[TowerTalk] Soil Conductivity/
Pete Smith
n4zr@contesting.com
Sat, 27 May 2000 14:54:43 +0000
At 10:44 PM 5/26/00 -0400, Tom Rauch wrote:
>...Conductivity varies all over the place in a short distance, in an area
>like Atlanta. You can find areas of less than 1, and areas of 15
>mS/m or more, measured on 1 MHz in the Atlanta area.
>
>You can't measure it with ground rods, you can only measure it by
>measuring the attenuation of a signal travelling along the earth.
>
>I don't worry about ground conductivity, since I don't work a lot of
>extended groundwave on HF. I only worry about the first few
>wavelengths of distance from my antenna.

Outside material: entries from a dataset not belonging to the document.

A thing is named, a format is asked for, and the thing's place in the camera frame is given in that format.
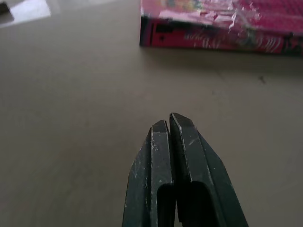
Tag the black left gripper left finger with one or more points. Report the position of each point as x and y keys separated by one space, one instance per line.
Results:
x=144 y=179

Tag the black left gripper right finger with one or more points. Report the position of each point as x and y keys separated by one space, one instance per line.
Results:
x=208 y=184

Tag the pink shrink-wrapped book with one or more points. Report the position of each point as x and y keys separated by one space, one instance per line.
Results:
x=213 y=26

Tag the dark object at table edge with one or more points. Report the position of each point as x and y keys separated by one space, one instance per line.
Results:
x=5 y=10

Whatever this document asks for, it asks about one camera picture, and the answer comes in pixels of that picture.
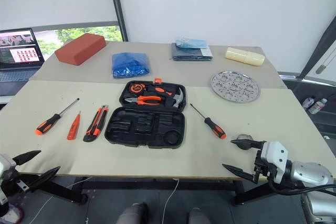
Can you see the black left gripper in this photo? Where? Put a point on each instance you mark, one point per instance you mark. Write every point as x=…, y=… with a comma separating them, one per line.
x=18, y=182

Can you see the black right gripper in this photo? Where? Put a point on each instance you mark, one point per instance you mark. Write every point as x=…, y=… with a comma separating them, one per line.
x=262, y=169

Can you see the orange voltage tester pen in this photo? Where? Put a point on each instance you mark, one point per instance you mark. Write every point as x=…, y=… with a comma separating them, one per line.
x=73, y=129

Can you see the orange black utility knife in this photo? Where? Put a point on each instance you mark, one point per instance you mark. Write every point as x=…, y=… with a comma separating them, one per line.
x=95, y=125

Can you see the black plastic tool case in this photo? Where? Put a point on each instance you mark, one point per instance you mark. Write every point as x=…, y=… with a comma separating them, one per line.
x=147, y=129

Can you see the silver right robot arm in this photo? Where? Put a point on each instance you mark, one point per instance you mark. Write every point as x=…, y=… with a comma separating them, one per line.
x=315, y=176

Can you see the round steel steamer plate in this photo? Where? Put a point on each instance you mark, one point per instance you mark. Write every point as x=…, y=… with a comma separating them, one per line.
x=235, y=86

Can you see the clear bottle purple label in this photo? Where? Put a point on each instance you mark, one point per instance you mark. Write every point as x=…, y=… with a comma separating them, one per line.
x=308, y=102

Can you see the claw hammer orange black grip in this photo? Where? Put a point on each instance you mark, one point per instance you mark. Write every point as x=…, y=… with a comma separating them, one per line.
x=176, y=98

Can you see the clear bottle red label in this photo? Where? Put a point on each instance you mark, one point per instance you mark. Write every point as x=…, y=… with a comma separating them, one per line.
x=318, y=106

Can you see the cream cylindrical case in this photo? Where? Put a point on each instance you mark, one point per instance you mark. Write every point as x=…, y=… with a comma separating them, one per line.
x=244, y=56

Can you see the open laptop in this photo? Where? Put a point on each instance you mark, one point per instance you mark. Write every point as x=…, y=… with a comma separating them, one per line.
x=18, y=58

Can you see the dark grey folded cloth pack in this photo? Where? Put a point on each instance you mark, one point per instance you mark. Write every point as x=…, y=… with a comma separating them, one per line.
x=190, y=54

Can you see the grey blind pull weight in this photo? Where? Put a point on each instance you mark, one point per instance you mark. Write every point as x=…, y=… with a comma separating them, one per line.
x=321, y=68

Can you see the red brick block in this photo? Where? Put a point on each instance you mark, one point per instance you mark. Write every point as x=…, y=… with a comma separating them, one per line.
x=78, y=48

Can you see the orange black tape measure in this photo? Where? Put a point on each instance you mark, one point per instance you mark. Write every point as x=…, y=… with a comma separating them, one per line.
x=136, y=88

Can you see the light blue packet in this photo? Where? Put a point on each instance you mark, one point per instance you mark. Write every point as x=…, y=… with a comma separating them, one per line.
x=190, y=42

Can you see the black diagonal beam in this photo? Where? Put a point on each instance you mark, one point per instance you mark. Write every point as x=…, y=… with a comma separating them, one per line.
x=319, y=48

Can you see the blue plastic bag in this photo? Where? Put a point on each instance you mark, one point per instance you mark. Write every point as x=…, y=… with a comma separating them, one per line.
x=130, y=65

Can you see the black window pillar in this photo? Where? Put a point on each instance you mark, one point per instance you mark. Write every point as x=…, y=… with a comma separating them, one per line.
x=118, y=6

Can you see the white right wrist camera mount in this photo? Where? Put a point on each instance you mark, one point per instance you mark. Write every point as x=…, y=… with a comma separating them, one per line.
x=275, y=155

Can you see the black table frame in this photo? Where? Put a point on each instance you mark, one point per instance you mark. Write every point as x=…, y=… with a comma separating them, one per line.
x=131, y=183

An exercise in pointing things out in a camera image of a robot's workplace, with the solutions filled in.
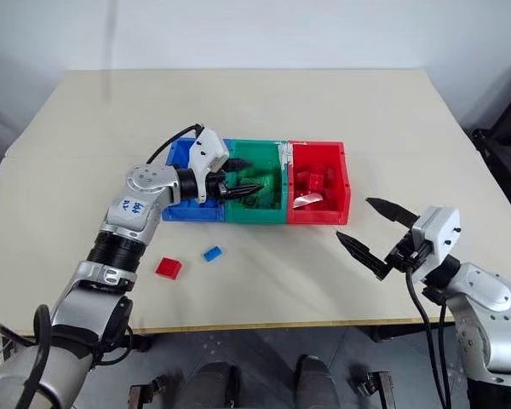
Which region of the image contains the black left shoulder cable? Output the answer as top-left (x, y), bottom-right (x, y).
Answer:
top-left (0, 303), bottom-right (53, 409)

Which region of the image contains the black table leg foot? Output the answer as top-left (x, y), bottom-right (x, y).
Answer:
top-left (372, 325), bottom-right (427, 344)
top-left (125, 332), bottom-right (151, 353)

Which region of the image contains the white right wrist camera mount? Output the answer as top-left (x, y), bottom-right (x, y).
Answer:
top-left (411, 205), bottom-right (462, 271)

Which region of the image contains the blue plastic bin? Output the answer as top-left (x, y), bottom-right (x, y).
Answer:
top-left (161, 137), bottom-right (236, 223)

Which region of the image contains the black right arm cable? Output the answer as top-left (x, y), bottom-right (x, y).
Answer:
top-left (404, 268), bottom-right (453, 409)

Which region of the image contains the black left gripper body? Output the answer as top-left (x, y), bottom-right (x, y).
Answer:
top-left (204, 170), bottom-right (230, 203)

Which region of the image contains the silver tape strip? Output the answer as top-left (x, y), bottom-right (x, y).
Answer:
top-left (276, 140), bottom-right (309, 176)

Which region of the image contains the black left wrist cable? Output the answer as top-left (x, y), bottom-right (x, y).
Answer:
top-left (146, 123), bottom-right (206, 165)

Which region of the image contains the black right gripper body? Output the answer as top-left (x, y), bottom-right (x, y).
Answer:
top-left (384, 231), bottom-right (431, 274)

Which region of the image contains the green plastic bin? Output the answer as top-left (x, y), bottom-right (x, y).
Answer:
top-left (223, 139), bottom-right (291, 225)

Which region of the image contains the clear plastic film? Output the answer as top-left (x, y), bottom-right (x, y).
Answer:
top-left (292, 192), bottom-right (324, 210)

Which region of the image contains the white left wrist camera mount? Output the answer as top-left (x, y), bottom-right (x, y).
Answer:
top-left (187, 128), bottom-right (232, 204)

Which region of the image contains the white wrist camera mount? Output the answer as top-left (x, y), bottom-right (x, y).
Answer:
top-left (187, 128), bottom-right (232, 204)
top-left (411, 205), bottom-right (462, 271)

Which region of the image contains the red toy brick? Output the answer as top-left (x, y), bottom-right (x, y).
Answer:
top-left (154, 256), bottom-right (186, 280)
top-left (306, 172), bottom-right (326, 193)

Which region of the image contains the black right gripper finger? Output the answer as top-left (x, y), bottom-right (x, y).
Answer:
top-left (365, 196), bottom-right (421, 233)
top-left (336, 230), bottom-right (392, 282)

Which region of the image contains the red plastic bin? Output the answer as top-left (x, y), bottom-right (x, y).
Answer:
top-left (286, 141), bottom-right (352, 226)

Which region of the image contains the black chair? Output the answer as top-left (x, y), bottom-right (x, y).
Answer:
top-left (470, 58), bottom-right (511, 233)

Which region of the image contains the black metal floor bracket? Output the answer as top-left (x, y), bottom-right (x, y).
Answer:
top-left (355, 369), bottom-right (393, 409)
top-left (128, 372), bottom-right (168, 409)

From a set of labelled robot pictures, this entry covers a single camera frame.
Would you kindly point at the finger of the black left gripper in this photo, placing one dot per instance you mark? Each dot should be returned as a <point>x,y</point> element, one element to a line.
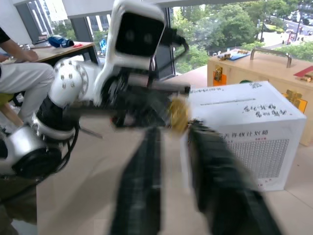
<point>174,88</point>
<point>156,123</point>

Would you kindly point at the brass latch on orange plate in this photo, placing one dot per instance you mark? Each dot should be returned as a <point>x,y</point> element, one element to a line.
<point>218,76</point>

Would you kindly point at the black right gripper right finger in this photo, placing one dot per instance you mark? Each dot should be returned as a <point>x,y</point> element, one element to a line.
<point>220,181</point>

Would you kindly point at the small red item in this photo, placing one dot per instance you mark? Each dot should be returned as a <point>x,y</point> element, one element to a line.
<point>78,45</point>

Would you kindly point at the blue bottle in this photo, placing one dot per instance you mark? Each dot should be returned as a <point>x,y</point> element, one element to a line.
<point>60,41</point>

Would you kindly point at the red flat piece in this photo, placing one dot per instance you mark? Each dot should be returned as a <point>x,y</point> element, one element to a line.
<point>304,72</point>

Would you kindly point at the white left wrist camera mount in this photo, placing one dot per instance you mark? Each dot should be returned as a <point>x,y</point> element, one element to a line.
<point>110,61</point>

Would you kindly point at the white box with slot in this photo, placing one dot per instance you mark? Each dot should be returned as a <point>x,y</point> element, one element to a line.
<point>244,117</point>

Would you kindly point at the wooden desk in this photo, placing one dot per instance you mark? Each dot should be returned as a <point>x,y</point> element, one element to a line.
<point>61,51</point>

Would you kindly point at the blue clipboard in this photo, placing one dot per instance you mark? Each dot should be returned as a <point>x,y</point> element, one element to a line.
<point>240,55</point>

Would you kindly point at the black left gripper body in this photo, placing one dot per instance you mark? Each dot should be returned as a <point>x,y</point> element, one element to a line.
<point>139,102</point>

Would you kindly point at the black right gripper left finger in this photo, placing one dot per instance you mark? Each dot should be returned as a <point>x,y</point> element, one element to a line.
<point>141,186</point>

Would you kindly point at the brass lock on orange plate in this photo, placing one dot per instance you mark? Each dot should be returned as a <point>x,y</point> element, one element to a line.
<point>294,98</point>

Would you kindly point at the wooden lock box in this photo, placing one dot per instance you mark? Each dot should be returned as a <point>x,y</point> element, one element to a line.
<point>264,71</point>

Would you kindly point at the seated person in white trousers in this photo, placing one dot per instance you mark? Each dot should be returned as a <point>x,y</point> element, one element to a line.
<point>24,76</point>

Well, models of vertical antennas certainly show profound effects on the
far field from changes in ground conductivity. Doesn't that translate into
sky wave signal?
John Belrose (VE2CV, I think), published an interesting method of measuring
ground conductivity here on Towertalk a few years ago. Essentially, it
involves rigging a low dipole a known distance above ground and measuring
its resonant frequency. Then you take NEC-2 or better and tweak the ground
variables until a modeled dipole matches the physical one. I haven't tried
this, but it certainly looks like it should work. Comments?